Eine standardmäßige Wohlbefindensdokumentation erfüllt nur selten ihren eigentlichen Zweck. Einträge wie „Fühlt sich nach eigener Aussage wohl“ sind aus pflegefachlicher Sicht nicht zielführend. Mein Rat: Ändern Sie daher Ihre Vorgaben.
Seit über einem Jahrzehnt wird die Erfassung des Wohlbefindens Ihrer Bewohner in den Qualitätsprüfungen mit geprüft. Wohlgemerkt galt dies nie für alle Bewohner, sondern ausschließlich für Bewohner mit Demenz. Vor 2019 wurde hierzu in der Regel der Pflegebericht von den Prüfern durchgelesen. Fehlten hier regelmäßige Eintragungen, bedeutete das ein Defizit.
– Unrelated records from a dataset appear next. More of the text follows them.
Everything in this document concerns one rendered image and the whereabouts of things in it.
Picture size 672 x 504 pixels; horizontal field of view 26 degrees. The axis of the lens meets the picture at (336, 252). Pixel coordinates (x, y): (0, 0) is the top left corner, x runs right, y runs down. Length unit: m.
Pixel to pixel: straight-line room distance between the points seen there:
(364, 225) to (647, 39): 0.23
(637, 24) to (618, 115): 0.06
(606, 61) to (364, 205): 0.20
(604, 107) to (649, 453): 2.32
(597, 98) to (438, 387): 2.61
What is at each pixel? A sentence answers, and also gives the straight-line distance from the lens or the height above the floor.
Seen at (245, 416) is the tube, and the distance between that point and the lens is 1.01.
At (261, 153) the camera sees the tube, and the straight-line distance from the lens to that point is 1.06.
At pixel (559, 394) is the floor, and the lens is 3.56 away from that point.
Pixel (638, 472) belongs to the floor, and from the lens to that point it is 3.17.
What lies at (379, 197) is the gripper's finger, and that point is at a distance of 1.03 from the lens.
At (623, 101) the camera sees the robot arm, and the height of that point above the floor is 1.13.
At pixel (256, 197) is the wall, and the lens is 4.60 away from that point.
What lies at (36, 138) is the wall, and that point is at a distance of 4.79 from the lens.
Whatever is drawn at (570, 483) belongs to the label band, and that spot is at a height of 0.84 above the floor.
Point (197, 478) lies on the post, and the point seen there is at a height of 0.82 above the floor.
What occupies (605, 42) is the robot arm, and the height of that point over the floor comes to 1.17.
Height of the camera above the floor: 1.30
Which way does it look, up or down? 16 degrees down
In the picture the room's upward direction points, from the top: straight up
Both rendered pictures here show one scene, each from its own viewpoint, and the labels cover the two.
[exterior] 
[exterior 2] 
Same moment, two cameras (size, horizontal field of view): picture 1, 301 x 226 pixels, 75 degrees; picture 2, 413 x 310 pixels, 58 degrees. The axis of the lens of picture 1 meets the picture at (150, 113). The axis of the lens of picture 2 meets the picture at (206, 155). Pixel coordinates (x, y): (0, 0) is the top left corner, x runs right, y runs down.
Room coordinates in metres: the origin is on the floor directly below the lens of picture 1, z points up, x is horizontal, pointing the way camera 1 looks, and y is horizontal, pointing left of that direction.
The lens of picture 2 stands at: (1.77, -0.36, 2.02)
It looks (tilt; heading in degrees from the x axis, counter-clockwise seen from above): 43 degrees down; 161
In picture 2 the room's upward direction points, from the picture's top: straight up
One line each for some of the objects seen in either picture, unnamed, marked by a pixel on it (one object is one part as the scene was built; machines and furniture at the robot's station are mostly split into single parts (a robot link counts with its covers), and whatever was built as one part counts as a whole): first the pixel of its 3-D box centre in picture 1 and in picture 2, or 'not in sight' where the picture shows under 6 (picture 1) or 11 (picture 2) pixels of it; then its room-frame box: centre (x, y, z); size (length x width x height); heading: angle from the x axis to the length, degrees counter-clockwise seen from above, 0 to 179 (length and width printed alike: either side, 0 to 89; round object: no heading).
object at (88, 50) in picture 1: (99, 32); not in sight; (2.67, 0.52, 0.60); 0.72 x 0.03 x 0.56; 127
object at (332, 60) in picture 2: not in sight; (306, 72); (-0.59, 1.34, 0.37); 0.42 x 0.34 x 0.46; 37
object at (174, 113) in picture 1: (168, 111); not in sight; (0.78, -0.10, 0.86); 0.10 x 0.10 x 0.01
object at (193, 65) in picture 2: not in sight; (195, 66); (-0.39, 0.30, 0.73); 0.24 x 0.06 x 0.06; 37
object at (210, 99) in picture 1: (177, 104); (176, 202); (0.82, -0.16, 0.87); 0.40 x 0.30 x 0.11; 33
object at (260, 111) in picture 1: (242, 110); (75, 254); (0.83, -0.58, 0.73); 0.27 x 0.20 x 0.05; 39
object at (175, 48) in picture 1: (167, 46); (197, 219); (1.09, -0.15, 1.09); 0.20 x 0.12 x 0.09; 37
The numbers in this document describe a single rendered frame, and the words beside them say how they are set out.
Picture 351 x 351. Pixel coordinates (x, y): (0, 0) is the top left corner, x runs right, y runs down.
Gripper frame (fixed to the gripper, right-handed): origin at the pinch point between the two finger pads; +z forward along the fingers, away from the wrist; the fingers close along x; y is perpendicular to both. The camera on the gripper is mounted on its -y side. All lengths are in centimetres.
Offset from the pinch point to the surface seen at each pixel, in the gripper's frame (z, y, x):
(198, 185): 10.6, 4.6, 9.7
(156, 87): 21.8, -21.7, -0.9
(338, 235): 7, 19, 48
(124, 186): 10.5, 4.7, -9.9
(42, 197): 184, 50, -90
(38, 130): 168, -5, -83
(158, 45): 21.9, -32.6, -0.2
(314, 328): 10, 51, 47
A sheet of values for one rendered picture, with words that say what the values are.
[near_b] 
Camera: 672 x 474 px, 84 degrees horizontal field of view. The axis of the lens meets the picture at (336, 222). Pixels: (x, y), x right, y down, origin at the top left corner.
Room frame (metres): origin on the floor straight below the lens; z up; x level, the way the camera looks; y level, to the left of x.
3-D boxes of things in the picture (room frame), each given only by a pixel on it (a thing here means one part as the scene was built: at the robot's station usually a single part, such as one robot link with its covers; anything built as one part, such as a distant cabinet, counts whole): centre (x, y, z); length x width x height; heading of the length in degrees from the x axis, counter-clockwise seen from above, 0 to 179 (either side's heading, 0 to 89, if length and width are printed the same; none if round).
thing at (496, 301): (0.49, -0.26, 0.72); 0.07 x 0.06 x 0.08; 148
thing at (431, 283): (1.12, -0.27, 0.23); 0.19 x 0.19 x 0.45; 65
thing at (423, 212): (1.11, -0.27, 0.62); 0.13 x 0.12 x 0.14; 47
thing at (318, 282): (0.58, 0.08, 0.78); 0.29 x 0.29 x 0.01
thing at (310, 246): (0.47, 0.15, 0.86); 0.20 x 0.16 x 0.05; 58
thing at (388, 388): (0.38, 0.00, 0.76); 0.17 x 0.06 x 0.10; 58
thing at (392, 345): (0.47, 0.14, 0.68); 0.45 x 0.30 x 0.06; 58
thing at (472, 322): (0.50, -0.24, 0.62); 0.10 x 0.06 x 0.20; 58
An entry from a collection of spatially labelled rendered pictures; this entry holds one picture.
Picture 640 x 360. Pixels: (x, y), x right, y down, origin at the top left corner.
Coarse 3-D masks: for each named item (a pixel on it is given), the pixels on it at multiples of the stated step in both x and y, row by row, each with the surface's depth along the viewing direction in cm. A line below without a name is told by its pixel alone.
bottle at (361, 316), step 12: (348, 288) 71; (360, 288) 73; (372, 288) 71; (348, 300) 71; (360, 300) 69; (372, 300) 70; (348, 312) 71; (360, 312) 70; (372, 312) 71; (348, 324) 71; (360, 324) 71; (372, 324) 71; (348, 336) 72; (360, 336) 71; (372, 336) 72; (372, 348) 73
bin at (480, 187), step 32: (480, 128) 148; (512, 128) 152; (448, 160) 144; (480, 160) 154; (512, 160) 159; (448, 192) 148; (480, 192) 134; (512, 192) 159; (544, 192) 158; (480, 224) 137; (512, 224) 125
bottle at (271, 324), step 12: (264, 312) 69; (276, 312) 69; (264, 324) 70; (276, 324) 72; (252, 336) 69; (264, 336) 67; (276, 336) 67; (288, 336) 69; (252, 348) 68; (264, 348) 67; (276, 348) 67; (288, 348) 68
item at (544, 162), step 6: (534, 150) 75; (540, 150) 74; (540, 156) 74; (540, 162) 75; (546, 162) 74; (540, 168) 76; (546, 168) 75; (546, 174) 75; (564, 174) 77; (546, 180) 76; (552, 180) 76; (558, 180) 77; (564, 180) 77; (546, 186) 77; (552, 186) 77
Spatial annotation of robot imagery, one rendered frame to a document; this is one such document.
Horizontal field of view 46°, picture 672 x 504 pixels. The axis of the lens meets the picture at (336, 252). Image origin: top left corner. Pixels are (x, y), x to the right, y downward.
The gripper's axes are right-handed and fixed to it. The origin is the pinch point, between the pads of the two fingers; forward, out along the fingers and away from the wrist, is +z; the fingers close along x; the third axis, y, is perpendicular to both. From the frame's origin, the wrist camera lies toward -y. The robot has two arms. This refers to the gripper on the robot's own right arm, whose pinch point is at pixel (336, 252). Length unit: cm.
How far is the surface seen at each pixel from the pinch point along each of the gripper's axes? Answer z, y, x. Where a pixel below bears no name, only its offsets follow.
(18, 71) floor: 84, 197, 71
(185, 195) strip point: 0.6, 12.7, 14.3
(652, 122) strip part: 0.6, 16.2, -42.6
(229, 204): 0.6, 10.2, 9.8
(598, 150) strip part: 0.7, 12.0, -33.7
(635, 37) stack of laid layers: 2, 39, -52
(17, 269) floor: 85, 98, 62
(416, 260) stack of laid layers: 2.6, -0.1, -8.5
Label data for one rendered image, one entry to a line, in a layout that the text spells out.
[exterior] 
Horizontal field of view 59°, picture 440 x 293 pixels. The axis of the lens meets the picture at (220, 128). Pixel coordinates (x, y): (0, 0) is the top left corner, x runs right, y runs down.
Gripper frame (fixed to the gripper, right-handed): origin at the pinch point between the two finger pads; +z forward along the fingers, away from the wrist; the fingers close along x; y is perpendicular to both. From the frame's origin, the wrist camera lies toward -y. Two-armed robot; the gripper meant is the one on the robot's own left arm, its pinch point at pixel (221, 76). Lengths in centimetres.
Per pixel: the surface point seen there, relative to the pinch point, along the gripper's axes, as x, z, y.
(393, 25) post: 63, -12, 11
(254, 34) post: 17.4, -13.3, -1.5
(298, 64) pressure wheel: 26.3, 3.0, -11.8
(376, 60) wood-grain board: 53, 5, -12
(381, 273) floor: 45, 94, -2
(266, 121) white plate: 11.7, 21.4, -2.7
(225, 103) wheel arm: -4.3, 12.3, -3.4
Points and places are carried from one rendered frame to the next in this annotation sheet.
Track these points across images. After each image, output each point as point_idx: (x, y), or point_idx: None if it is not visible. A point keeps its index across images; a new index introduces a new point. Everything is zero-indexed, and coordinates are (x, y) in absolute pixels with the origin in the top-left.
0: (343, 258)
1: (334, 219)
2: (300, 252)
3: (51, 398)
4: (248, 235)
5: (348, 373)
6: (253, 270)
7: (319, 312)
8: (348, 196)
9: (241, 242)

DIE VORGABEN HABEN SICH GEWANDELT
Mit der aktuellen QPR hat sich dies geändert. Die Prüfer, schauen auf die Erfassung des Wohlbefindens, wenn sich während der Prüfung oder aus der Dokumentation Anzeichen für Unwohlsein ergeben. In diesem Fall hinterfragen die Prüfer, was Sie unternommen haben, um dem Bewohner zu mehr Wohlbefinden zu verhelfen. Dabei geht es nicht darum, dass er sich erkennbar besser fühlen muss, sondern darum, dass Ihre Mitarbeiter mit dem Unbehagen professionell und empathisch umgegangen sind.